LBM-MHD Data-Driven Approach to Predict Rayleigh–Bénard Convective Heat Transfer by Levenberg–Marquardt Algorithm
journal contributionposted on 2023-03-01, 00:17 authored by Taasnim Ahmed Himika, MD Farhad HasanMD Farhad Hasan, Md Mamun Molla, Md Amirul Islam Khan
This study aims to consider lattice Boltzmann method (LBM)–magnetohydrodynamics (MHD) data to develop equations to predict the average rate of heat transfer quantitatively. The present approach considers a 2D rectangular cavity with adiabatic side walls, and the bottom wall is heated while the top wall is kept cold. Rayleigh–Bénard (RB) convection was considered a heat-transfer phenomenon within the cavity.

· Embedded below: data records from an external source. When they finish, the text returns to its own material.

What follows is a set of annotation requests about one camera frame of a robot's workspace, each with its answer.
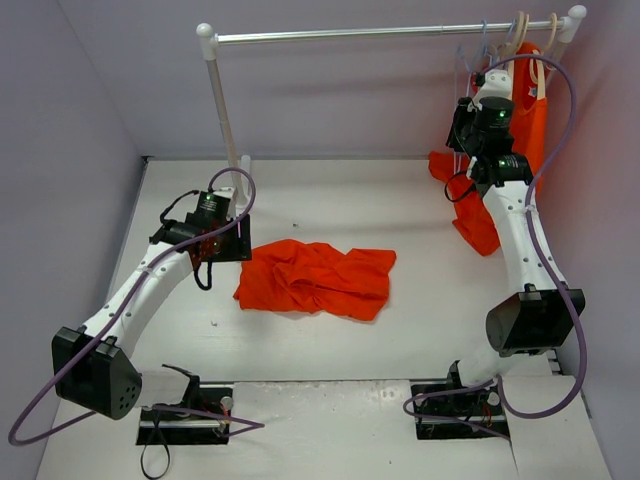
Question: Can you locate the orange t shirt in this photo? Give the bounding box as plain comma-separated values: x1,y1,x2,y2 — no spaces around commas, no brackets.
234,239,397,322
428,42,548,256

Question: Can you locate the cream plastic hanger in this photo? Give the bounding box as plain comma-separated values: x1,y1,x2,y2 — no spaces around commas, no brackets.
489,11,529,60

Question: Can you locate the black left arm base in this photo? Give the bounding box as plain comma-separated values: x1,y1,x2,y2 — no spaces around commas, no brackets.
136,364,234,446

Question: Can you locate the light blue wire hanger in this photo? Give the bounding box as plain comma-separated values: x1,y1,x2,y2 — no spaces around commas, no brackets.
454,19,489,105

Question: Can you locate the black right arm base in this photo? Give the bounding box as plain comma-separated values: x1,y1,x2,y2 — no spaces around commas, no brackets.
403,361,510,441

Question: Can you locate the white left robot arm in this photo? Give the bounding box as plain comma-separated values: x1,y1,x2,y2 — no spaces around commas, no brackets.
52,187,251,420

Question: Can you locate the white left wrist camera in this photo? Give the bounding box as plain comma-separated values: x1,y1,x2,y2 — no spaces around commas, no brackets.
473,69,513,104

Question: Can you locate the white metal clothes rack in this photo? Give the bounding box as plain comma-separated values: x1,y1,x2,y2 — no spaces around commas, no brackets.
196,4,589,214

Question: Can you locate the hanging orange t shirt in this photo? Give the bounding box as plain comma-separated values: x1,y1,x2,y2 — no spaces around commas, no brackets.
428,42,548,256

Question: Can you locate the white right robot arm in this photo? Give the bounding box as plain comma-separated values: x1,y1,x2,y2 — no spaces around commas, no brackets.
442,96,585,412

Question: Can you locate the cream hanger with shirt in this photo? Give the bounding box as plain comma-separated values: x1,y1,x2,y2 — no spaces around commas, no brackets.
529,12,558,100

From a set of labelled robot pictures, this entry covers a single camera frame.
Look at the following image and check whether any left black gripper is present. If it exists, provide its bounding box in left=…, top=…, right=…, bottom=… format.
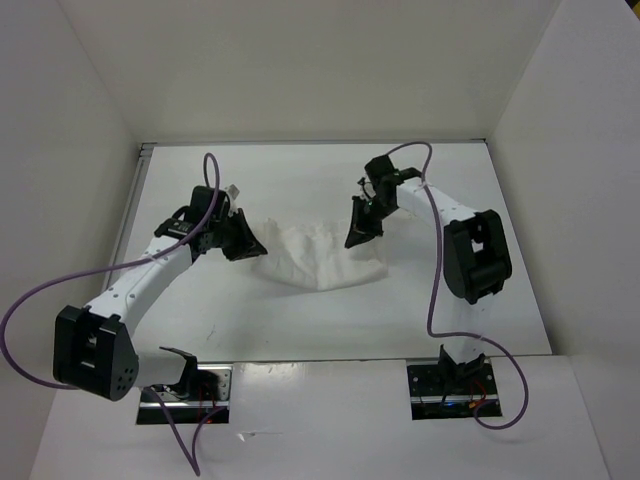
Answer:
left=209, top=208, right=267, bottom=261

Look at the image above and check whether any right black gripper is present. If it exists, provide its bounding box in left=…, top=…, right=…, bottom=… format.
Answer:
left=344, top=195, right=396, bottom=249

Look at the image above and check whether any white pleated skirt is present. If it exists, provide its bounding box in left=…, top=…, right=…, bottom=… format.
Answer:
left=252, top=218, right=388, bottom=292

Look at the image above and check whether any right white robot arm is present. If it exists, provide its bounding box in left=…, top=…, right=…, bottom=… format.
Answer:
left=345, top=155, right=512, bottom=395

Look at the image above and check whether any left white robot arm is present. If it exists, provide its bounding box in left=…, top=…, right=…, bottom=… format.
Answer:
left=53, top=185, right=267, bottom=401

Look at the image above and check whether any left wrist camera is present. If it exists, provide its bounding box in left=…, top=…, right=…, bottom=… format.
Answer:
left=225, top=184, right=240, bottom=202

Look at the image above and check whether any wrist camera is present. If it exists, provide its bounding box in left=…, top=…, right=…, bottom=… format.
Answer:
left=225, top=184, right=240, bottom=202
left=398, top=167, right=422, bottom=181

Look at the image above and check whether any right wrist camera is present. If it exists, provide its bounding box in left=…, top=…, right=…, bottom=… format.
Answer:
left=398, top=167, right=422, bottom=181

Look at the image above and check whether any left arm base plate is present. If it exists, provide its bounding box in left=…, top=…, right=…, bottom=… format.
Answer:
left=136, top=363, right=233, bottom=426

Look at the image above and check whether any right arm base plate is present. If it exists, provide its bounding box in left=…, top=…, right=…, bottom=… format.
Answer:
left=406, top=361, right=502, bottom=420

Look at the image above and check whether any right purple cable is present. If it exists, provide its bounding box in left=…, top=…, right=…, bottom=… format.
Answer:
left=387, top=141, right=530, bottom=431

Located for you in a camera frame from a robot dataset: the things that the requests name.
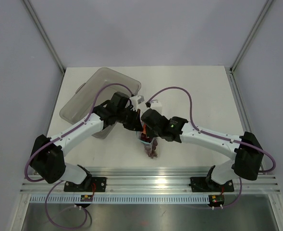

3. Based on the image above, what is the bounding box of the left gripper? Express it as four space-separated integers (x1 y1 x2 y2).
116 107 143 132

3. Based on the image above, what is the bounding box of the orange peach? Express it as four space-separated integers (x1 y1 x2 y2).
142 124 147 135

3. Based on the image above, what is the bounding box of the red grape bunch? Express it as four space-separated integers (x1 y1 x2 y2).
140 134 158 159

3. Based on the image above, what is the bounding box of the clear zip top bag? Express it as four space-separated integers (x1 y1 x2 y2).
136 123 158 159

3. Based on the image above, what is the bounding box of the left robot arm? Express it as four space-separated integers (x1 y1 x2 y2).
27 91 144 192

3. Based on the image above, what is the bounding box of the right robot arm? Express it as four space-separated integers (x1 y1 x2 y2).
141 109 264 192

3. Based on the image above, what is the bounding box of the clear plastic tray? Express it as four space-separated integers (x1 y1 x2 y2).
59 67 141 130

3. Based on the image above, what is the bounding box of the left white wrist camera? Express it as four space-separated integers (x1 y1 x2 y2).
129 95 144 110

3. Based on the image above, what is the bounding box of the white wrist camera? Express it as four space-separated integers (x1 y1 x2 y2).
129 95 144 110
144 100 162 114

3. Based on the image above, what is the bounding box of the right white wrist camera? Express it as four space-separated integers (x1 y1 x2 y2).
144 100 162 114

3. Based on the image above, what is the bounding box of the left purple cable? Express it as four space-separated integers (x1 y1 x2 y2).
23 83 136 229

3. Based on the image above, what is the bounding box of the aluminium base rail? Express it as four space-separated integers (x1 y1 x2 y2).
20 167 281 194

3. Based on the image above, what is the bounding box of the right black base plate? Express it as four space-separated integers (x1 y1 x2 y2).
189 177 234 193

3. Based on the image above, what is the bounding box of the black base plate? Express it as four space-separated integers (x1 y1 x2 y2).
189 177 234 193
64 177 107 193

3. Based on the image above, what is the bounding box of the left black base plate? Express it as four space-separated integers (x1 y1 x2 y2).
64 177 107 193

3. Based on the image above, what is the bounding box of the left aluminium frame post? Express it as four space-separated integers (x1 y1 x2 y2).
21 0 66 76

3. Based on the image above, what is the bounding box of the aluminium frame post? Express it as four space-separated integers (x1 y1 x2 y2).
230 0 275 75
21 0 66 76

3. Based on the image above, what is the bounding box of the white slotted cable duct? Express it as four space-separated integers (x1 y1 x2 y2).
30 194 209 205

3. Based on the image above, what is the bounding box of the right aluminium frame post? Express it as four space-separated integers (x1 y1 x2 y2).
230 0 275 75

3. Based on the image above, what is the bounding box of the right side aluminium rail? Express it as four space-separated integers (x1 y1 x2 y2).
225 67 283 231

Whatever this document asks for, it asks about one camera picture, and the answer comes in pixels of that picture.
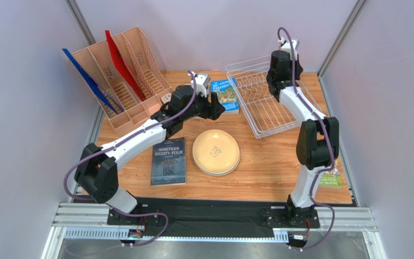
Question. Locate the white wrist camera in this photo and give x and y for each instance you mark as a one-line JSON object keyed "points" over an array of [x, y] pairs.
{"points": [[202, 84], [287, 46]]}

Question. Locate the black base mat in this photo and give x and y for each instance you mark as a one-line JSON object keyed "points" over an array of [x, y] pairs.
{"points": [[208, 218]]}

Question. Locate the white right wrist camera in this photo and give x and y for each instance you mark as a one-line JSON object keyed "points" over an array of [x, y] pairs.
{"points": [[287, 46]]}

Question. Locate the red file divider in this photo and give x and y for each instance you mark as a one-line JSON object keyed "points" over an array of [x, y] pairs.
{"points": [[122, 67]]}

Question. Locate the pink desk file organizer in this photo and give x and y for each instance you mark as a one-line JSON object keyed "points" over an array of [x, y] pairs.
{"points": [[135, 49]]}

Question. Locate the blue file divider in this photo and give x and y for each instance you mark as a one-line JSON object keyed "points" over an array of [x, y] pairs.
{"points": [[92, 84]]}

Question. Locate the white power adapter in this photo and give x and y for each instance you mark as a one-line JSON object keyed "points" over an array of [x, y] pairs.
{"points": [[165, 98]]}

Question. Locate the Nineteen Eighty-Four book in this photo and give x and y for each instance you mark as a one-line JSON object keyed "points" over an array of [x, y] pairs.
{"points": [[169, 163]]}

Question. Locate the blue plate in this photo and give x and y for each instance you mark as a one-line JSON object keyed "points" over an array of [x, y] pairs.
{"points": [[217, 167]]}

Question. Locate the blue 26-Storey Treehouse book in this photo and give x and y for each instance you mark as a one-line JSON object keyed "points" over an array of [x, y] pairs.
{"points": [[226, 96]]}

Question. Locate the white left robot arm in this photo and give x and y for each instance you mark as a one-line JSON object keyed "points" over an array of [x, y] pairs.
{"points": [[97, 170]]}

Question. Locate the white wire dish rack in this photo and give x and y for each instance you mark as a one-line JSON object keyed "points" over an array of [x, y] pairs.
{"points": [[265, 115]]}

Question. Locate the aluminium rail frame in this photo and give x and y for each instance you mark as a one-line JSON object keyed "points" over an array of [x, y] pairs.
{"points": [[89, 220]]}

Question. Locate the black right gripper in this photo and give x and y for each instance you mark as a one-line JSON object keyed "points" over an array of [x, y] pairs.
{"points": [[273, 82]]}

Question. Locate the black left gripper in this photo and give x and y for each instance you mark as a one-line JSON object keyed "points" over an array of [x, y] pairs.
{"points": [[213, 110]]}

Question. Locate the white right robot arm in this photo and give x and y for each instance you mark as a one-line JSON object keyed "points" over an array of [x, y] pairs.
{"points": [[317, 145]]}

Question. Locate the green 65-Storey Treehouse book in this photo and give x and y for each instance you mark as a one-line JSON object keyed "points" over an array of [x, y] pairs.
{"points": [[332, 179]]}

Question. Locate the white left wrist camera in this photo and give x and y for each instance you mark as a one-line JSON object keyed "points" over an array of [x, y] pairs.
{"points": [[202, 84]]}

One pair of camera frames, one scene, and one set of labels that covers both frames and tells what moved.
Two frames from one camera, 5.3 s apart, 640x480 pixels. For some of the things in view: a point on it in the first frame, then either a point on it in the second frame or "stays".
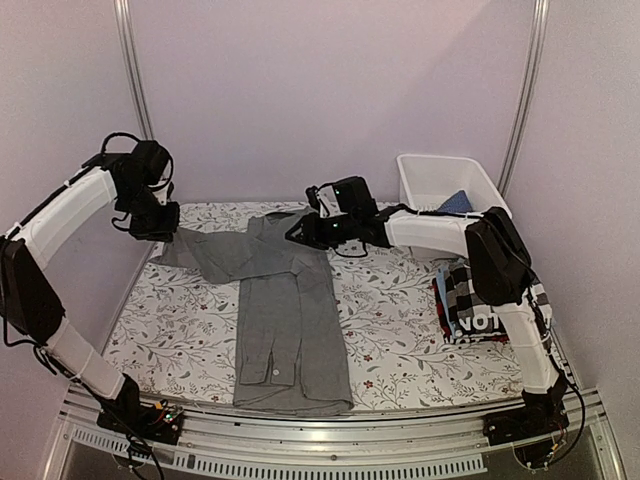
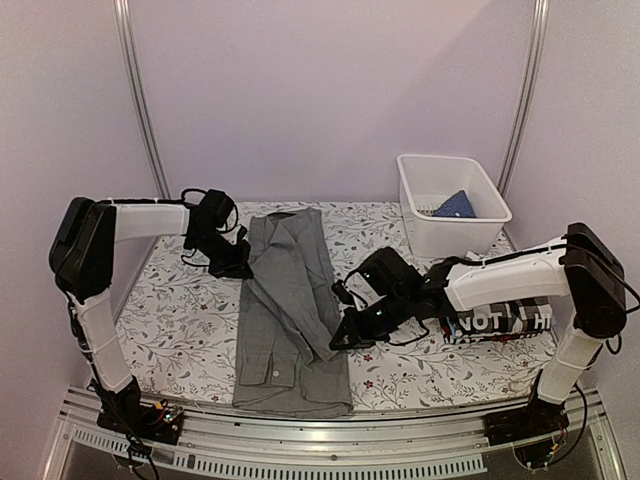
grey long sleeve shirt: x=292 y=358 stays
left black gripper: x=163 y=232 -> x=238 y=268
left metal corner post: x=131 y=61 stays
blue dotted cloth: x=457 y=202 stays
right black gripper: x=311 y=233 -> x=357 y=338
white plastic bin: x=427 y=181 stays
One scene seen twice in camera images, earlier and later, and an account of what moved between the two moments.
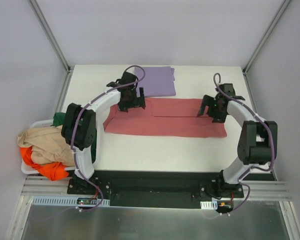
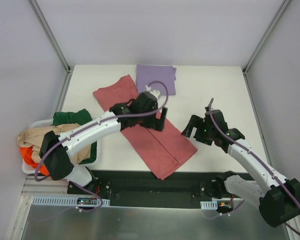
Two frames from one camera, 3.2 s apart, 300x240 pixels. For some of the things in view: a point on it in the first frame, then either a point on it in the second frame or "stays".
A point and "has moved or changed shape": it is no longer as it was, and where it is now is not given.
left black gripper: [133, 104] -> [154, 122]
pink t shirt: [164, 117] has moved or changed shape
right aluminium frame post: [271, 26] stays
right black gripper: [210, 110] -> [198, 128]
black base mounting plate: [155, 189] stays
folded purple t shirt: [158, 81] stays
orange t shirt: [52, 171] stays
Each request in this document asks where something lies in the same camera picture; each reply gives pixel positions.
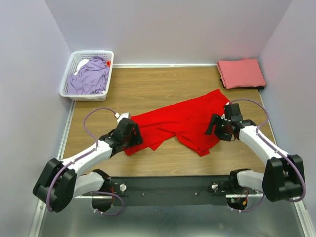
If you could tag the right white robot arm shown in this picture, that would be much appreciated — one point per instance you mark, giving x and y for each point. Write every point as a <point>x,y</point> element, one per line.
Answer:
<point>283,177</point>

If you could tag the red t shirt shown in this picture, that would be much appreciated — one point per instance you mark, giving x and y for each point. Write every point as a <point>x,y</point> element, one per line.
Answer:
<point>188,121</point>

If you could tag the folded pink t shirt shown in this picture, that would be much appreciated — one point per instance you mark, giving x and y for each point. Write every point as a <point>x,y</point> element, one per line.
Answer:
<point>240,73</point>

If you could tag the aluminium frame rail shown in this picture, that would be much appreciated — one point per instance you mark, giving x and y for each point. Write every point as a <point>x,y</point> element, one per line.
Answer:
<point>41,206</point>

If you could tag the white garment in basket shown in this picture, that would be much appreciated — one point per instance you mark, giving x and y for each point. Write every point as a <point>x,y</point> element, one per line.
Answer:
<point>80,65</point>

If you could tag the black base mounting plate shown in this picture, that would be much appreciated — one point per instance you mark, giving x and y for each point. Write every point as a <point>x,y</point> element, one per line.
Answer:
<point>171,191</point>

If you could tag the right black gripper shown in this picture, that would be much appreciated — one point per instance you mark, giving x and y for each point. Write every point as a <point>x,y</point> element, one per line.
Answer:
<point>217,119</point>

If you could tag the white plastic laundry basket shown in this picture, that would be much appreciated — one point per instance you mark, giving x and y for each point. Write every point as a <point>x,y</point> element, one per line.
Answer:
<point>71,67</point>

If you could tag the purple t shirt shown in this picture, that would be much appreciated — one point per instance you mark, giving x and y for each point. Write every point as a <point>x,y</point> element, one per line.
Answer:
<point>91,79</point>

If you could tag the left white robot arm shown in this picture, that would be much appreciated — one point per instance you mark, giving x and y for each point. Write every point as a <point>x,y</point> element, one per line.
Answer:
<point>62,180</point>

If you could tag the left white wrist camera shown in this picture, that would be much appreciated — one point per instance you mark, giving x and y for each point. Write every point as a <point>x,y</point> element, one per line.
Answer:
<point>119,117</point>

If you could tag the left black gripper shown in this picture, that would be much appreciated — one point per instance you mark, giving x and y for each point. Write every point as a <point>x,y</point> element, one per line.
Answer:
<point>137,138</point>

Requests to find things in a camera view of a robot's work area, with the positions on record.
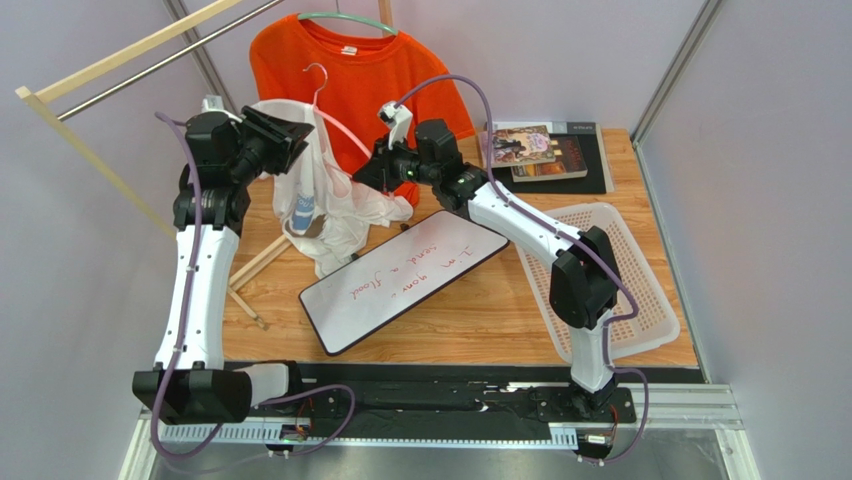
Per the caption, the large black book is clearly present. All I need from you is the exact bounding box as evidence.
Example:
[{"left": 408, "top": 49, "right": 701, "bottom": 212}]
[{"left": 493, "top": 121, "right": 615, "bottom": 195}]

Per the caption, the green clothes hanger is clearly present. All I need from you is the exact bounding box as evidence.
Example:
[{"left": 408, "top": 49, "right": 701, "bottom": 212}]
[{"left": 297, "top": 0, "right": 399, "bottom": 36}]

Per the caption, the wooden clothes rack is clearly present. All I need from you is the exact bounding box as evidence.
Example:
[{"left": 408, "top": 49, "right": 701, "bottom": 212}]
[{"left": 14, "top": 0, "right": 397, "bottom": 332}]

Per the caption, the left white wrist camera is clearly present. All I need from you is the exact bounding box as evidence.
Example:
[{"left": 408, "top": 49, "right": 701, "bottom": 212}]
[{"left": 201, "top": 95, "right": 231, "bottom": 116}]

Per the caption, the pink cover book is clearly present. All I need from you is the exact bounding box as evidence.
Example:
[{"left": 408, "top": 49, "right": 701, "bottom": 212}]
[{"left": 478, "top": 125, "right": 555, "bottom": 169}]

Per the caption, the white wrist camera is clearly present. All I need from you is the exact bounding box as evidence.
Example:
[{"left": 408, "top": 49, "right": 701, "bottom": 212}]
[
  {"left": 378, "top": 101, "right": 413, "bottom": 150},
  {"left": 201, "top": 95, "right": 231, "bottom": 116}
]

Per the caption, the dark red cover book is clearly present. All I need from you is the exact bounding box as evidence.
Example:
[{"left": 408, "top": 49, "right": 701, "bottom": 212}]
[{"left": 511, "top": 135, "right": 588, "bottom": 183}]

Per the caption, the orange t shirt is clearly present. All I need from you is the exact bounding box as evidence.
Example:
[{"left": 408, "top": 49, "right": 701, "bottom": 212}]
[{"left": 248, "top": 14, "right": 475, "bottom": 174}]

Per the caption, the whiteboard with red writing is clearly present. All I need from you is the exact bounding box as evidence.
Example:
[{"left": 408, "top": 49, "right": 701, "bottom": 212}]
[{"left": 299, "top": 211, "right": 509, "bottom": 356}]

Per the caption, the white printed t shirt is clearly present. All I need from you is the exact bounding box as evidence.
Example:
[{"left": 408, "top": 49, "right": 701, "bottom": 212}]
[{"left": 252, "top": 99, "right": 413, "bottom": 278}]

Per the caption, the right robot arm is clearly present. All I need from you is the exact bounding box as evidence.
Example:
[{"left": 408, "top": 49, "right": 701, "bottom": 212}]
[{"left": 353, "top": 119, "right": 623, "bottom": 416}]

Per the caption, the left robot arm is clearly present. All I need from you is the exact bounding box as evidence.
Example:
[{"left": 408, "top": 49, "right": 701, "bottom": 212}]
[{"left": 132, "top": 107, "right": 314, "bottom": 425}]

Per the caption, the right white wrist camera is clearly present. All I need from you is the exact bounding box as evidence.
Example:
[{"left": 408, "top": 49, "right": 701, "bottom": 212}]
[{"left": 378, "top": 101, "right": 413, "bottom": 150}]

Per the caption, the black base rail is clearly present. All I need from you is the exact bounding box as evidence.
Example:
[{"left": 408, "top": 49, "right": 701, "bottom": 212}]
[{"left": 252, "top": 361, "right": 707, "bottom": 461}]

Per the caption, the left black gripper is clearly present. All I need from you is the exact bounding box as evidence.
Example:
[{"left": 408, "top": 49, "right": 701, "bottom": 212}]
[{"left": 228, "top": 106, "right": 313, "bottom": 187}]

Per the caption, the white plastic basket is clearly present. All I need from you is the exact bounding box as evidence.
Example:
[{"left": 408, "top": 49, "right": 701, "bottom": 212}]
[{"left": 516, "top": 202, "right": 680, "bottom": 363}]

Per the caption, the pink clothes hanger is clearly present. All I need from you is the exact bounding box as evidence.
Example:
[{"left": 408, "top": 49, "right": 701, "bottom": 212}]
[{"left": 302, "top": 62, "right": 374, "bottom": 161}]

The Hartmann (Ha) number, by varying the inclination angle (θ), was considered in developing the equations by considering the input parameters, namely, the Rayleigh (Ra) numbers, Darcy (Da) numbers, and porosity (ϵ) of the cavity in different segments. Each segment considers a data-driven approach to calibrate the Levenberg–Marquardt (LM) algorithm, which is highly linked with the artificial neural network (ANN) machine learning method. Separate validations have been conducted in corresponding sections to showcase the accuracy of the equations. Overall, coefficients of determination (R2) were found to be within 0.85 to 0.99. The significant findings of this study present mathematical equations to predict the average Nusselt number (Nu¯). The equations can be used to quantitatively predict the heat transfer without directly simulating LBM. In other words, the equations can be considered validations methods for any LBM-MHD model, which considers RB convection within the range of the parameters in each equation.